Esistono due pericoli forti per lo stile di vita contemporaneo, tanto ipotizzati in teoria quanto attuali e reali: il picco del petrolio, che significa la fine della disponibilità di tale risorsa a basso prezzo, e la teoria del riscaldamento globale, cioè il progressivo innalzamento della temperatura media del pianeta causata dall’emissione di gas-serra.
Il verificarsi di queste due situazioni avrebbe ripercussioni gravissime e traumatiche sul nostro stile di vita e, probabilmente, sulla nostra stessa sopravvivenza.
C’è chi si è posto il problema prima che fosse troppo tardi partendo da teorie accademiche fino a realizzare esempi pratici di soluzioni. Stiamo parlando del “modello della Transizione”.
Si tratta di un movimento culturale nato nel 2003 con l’obiettivo di ricondurre i modelli sociali di sfruttamento delle risorse ad una dimensione consapevole e rispettosa dei limiti biologici del pianeta. Il modello propone la strutturazione di una comunità sostenibile e altamente vivibile: la “città della transizione”.

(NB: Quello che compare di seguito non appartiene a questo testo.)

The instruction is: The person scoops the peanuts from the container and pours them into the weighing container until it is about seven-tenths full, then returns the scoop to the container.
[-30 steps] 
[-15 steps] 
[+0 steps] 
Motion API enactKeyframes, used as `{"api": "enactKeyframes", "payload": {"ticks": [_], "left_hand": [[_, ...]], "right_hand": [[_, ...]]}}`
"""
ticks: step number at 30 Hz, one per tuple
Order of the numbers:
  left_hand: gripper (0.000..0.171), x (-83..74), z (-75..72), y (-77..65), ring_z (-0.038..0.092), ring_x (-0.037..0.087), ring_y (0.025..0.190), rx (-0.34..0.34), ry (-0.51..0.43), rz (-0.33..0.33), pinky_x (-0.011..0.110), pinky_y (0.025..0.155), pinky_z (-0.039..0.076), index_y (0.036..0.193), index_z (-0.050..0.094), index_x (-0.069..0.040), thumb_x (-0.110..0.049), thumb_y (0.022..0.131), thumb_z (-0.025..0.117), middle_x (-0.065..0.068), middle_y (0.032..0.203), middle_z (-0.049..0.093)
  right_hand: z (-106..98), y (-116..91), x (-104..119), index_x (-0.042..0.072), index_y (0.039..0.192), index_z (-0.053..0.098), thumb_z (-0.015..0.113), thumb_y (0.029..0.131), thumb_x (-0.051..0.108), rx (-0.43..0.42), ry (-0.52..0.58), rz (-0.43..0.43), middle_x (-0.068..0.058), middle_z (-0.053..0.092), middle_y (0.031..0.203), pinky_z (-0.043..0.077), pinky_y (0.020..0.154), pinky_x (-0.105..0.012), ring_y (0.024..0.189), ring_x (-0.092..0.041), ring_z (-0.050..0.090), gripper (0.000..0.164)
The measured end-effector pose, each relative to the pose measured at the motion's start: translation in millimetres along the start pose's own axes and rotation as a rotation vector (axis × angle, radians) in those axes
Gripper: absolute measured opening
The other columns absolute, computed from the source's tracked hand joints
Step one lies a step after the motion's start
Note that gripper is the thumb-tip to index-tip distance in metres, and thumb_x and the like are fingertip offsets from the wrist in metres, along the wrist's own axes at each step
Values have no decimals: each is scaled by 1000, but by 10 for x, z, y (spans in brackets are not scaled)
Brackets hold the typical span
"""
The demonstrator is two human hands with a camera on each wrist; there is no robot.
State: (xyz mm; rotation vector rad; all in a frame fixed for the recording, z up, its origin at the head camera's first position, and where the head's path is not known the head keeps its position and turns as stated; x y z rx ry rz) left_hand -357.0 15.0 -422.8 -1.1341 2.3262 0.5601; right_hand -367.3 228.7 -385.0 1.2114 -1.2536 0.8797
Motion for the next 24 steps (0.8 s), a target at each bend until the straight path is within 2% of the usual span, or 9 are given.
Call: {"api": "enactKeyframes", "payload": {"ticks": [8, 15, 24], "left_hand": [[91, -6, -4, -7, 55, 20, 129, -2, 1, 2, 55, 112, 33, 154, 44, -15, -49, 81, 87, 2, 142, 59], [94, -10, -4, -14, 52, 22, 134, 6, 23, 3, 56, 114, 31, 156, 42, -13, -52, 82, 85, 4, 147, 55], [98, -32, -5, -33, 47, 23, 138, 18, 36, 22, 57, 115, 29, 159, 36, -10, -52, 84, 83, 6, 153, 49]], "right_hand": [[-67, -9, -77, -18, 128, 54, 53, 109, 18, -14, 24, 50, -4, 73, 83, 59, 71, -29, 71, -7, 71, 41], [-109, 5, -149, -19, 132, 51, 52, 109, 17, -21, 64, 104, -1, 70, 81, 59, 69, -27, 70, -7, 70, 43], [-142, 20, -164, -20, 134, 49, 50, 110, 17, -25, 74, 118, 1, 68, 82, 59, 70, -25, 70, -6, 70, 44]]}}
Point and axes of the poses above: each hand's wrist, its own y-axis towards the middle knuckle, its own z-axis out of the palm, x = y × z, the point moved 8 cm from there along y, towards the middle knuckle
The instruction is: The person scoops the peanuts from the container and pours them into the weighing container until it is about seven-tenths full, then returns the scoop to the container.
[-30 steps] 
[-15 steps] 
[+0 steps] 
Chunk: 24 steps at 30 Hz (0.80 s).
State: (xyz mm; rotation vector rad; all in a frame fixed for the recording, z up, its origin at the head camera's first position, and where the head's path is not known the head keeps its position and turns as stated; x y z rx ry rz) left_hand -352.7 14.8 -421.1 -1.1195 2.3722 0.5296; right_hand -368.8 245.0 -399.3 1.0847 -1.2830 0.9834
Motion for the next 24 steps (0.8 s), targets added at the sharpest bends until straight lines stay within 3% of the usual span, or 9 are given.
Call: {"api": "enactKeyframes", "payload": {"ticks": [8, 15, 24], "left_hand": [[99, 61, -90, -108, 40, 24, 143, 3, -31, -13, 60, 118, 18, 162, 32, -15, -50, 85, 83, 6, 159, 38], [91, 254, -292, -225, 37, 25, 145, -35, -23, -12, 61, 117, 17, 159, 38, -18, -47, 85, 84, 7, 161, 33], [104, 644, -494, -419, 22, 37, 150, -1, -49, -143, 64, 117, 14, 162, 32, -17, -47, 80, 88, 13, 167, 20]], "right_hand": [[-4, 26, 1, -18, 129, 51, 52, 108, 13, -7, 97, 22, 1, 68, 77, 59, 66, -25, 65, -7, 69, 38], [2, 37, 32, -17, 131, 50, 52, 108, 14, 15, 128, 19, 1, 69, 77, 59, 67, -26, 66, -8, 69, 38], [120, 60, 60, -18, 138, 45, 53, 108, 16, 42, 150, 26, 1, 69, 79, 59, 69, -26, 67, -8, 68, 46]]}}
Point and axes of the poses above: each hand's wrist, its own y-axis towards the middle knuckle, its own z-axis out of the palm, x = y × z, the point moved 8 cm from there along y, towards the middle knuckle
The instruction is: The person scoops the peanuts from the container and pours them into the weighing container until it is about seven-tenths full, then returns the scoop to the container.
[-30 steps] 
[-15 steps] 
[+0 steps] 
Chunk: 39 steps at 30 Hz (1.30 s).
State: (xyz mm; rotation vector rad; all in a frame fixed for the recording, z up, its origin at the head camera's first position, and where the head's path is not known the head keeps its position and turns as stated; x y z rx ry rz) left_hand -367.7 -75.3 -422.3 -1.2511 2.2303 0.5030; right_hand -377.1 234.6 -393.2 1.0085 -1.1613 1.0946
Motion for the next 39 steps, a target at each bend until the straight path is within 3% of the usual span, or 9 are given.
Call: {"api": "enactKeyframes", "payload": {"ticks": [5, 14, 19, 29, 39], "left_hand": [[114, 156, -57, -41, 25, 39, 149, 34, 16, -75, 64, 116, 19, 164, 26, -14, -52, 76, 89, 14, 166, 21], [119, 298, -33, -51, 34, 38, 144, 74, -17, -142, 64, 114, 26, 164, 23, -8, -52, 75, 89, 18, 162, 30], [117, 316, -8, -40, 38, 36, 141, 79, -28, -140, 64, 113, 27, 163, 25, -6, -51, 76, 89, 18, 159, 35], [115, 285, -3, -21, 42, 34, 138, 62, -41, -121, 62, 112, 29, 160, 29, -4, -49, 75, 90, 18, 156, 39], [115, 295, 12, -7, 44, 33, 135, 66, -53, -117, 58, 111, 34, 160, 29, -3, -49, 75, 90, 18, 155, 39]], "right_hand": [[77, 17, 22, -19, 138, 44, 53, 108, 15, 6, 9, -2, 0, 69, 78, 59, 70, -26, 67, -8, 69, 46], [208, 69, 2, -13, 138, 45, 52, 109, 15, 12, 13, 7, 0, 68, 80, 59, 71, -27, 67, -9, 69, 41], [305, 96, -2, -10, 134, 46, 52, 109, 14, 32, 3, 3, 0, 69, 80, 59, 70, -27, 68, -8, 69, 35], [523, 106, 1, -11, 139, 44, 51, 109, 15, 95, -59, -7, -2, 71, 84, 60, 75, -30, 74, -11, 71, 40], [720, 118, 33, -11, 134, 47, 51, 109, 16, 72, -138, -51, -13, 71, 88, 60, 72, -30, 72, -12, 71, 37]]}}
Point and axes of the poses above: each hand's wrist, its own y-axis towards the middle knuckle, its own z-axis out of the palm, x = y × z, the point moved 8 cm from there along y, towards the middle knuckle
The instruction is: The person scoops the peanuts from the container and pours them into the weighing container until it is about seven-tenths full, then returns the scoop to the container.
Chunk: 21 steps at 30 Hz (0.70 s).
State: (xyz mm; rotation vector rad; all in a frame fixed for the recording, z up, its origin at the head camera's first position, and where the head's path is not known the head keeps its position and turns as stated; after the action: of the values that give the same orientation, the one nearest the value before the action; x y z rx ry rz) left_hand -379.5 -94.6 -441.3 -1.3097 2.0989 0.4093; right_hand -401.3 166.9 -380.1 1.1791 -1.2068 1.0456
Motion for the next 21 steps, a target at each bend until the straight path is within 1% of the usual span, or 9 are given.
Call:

Le prime “città” di questo tipo sono nate nel 2005 in Irlanda (Kinsale) e nel 2006 in Inghilterra (Totnes) ad opera del Prof. Rob Hopkins e dei suoi studenti, dando inizio ad un percorso fatto di consapevolezza, di messa a sistema di molti progetti sui diversi aspetti della vita quotidiana e dell’idea di poter giungere ad una autonomia non solo energetica.
L’obiettivo perseguito è di sviluppare la “resilienza” delle comunità: la capacità di un sistema di adattarsi e sopravvivere ad eventi esterni, anche di tipo fortemente traumatico, come il picco del petrolio e il riscaldamento globale.
Il sistema non prevede solo la ricerca di mezzi alternativi al petrolio ma varie misure quali la creazione di gruppi di acquisto solidale, l’installazione di pannelli solari, la creazione di orti condivisi, il riciclaggio di materie di scarto come materia prima per altre filiere produttive, o semplicemente la riparazione di vecchi oggetti non più funzionanti in luogo della loro dismissione.
Un esempio esplicativo e caratteristico di questi modelli è l’utilizzo della “permacultura”, una pratica integrata di progettazione e conservazione consapevole ed etica di ecosistemi produttivi.
I progetti della “transizione” sono costituiti da proposte fattive e ricche di buon senso pratico, basate sul presupposto che siamo, ormai, in possesso delle tecnologie e delle competenze necessarie per costruire una realtà alternativa sostenibile e più vivibile del mondo attuale.
Le mosse necessarie a creare una “città di transizione” sono descritte operativamente sul sito www.transitionnetwork.org in 12 “passi”, riconducibili, sostanzialmente, alla diffusione delle informazioni necessarie ad una generale presa di coscienza, al collegamento con le realtà pubbliche e private pre-esistenti e alla formazione di gruppi specifici che curino i diversi aspetti necessari, scientifici e pratici.
Al mondo esistono ormai numerose “città della transizione”, concentrate soprattutto in Inghilterra, Irlanda, Nuova Zelanda e Australia, ma ne abbiamo alcuni esempi anche in Italia, dove le prime città a raccogliere la sfida sono state Monteveglio e San Lazzaro, fino ad arrivare a circa 20 comunità italiane che si stanno impegnando nel percorso di transizione.
I sostenitori del modello di transizione sono consapevoli dei problemi caratteristici di tale percorso e delle obiezioni più frequentemente sollevate dalle persone intenzionate ad intraprenderlo: li definiscono i “sette ma”, relativi alla mancanza di fondi, alle eventuali resistenze della comunità, delle istituzioni o degli interlocutori locali così come alle difficoltà tecniche e alle speranze di successo dell’iniziativa.
E’ importante quello che viene sottolineato su vari portali della “rete”: il “modello di transizione” è una delle migliori applicazioni pratiche del motto “pensare globalmente, agire localmente”.
E’ possibile cominciare a cambiare le cose partendo da se stessi, dalla propria casa e dalla propria comunità; è il necessario primo passo e, inoltre, tanto l’esempio etico che la dimostrazione della fattibilità pratica e dei vantaggi derivanti dal “modello” sono la migliore formula per propagare l’idea della transizione.